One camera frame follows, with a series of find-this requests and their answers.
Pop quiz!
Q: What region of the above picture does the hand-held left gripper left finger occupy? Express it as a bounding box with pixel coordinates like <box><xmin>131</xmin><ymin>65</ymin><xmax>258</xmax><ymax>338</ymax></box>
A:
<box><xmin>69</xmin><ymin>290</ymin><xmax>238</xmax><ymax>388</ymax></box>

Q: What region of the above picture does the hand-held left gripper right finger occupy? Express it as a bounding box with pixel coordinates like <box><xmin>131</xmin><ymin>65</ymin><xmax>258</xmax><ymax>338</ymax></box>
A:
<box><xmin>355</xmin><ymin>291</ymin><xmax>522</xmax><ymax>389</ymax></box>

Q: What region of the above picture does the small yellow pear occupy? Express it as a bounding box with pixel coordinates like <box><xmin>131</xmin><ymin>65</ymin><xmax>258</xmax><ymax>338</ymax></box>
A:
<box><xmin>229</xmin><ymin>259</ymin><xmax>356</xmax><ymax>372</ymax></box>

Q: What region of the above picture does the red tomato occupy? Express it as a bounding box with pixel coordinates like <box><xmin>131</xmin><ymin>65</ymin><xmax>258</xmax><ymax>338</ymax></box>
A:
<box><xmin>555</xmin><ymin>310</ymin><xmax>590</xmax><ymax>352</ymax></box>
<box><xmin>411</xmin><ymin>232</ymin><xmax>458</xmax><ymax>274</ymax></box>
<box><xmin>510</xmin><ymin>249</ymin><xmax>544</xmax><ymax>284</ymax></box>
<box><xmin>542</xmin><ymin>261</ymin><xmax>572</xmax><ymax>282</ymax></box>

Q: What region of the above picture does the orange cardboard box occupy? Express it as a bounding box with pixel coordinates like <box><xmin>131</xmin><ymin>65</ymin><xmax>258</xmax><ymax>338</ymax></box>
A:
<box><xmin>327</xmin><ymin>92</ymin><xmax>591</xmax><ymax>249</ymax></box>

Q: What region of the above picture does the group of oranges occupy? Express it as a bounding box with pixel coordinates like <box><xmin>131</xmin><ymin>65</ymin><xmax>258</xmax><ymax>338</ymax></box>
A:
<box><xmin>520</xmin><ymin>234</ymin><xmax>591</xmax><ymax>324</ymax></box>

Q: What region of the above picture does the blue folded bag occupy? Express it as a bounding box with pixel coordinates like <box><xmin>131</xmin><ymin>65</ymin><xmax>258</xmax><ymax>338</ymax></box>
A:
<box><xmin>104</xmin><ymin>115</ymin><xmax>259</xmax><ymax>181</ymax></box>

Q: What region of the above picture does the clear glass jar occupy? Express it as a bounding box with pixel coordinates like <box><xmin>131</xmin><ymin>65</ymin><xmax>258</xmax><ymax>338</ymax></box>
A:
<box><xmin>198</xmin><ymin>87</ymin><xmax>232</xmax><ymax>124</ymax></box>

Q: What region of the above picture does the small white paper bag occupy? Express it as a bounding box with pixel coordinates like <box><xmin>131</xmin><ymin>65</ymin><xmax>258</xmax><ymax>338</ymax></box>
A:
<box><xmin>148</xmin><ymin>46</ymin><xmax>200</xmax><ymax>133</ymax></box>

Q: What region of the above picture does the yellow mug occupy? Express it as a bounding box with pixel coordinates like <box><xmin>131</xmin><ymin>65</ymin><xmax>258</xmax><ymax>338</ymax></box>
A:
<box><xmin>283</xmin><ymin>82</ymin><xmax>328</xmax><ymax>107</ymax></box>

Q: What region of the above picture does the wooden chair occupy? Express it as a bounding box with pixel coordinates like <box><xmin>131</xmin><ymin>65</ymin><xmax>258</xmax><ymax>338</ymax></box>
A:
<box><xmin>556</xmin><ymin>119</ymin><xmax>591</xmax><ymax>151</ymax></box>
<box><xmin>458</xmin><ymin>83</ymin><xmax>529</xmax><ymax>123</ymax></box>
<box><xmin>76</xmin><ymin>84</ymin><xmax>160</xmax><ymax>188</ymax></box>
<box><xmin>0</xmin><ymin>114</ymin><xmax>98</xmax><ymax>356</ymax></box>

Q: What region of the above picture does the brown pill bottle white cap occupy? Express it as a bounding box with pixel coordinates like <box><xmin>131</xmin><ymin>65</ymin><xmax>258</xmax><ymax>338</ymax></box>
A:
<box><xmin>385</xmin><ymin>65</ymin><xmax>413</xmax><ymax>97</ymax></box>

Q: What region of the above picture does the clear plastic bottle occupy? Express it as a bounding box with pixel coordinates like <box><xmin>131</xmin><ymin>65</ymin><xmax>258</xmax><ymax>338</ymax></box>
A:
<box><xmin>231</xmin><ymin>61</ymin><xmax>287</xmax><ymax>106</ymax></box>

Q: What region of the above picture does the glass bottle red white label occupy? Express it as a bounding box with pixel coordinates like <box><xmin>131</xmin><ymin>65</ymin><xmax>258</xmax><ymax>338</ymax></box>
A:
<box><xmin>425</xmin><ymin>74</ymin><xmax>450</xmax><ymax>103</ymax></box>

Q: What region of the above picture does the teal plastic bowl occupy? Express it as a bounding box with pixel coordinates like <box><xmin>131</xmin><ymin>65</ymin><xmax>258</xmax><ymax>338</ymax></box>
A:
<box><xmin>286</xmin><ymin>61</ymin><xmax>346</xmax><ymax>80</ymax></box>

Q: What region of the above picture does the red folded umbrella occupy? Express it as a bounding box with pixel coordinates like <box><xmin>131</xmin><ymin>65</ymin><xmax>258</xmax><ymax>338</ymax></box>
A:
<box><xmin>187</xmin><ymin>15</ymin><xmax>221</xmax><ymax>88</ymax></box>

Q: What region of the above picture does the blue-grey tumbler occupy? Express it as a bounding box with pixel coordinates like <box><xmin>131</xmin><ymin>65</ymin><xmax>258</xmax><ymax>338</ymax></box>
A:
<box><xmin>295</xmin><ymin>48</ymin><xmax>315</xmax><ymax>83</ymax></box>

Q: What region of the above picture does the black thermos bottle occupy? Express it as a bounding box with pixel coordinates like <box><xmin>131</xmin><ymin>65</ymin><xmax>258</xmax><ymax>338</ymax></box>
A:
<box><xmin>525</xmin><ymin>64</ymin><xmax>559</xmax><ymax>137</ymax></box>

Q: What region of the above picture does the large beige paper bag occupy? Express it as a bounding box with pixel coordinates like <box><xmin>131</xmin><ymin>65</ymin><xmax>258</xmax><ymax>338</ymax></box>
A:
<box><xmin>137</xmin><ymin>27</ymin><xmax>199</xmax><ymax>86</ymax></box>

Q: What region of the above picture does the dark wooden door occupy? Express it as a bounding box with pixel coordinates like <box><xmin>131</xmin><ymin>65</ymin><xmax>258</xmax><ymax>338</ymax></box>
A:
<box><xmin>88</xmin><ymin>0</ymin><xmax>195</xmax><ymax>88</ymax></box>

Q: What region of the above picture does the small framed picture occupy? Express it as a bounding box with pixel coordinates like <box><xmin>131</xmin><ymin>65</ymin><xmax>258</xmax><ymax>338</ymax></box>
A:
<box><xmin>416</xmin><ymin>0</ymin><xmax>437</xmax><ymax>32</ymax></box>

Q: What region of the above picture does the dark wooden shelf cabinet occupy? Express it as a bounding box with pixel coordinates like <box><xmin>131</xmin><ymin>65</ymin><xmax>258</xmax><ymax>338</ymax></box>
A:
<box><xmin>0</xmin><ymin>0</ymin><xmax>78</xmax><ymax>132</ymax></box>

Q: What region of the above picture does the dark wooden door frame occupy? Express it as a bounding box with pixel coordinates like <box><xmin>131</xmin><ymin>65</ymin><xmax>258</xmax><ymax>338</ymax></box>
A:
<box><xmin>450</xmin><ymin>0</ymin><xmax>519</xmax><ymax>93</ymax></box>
################
__WORK INSTRUCTION__. Among the records, find all lines that include the string "folded" and return them.

__SOLUTION TO THE PROBLEM__.
Q: What region of the above picture does the blue folded bag occupy? Express it as a bounding box with pixel coordinates like <box><xmin>131</xmin><ymin>65</ymin><xmax>258</xmax><ymax>338</ymax></box>
Q: What region of the above picture does the red folded umbrella occupy? Express it as a bounding box with pixel coordinates like <box><xmin>131</xmin><ymin>65</ymin><xmax>258</xmax><ymax>338</ymax></box>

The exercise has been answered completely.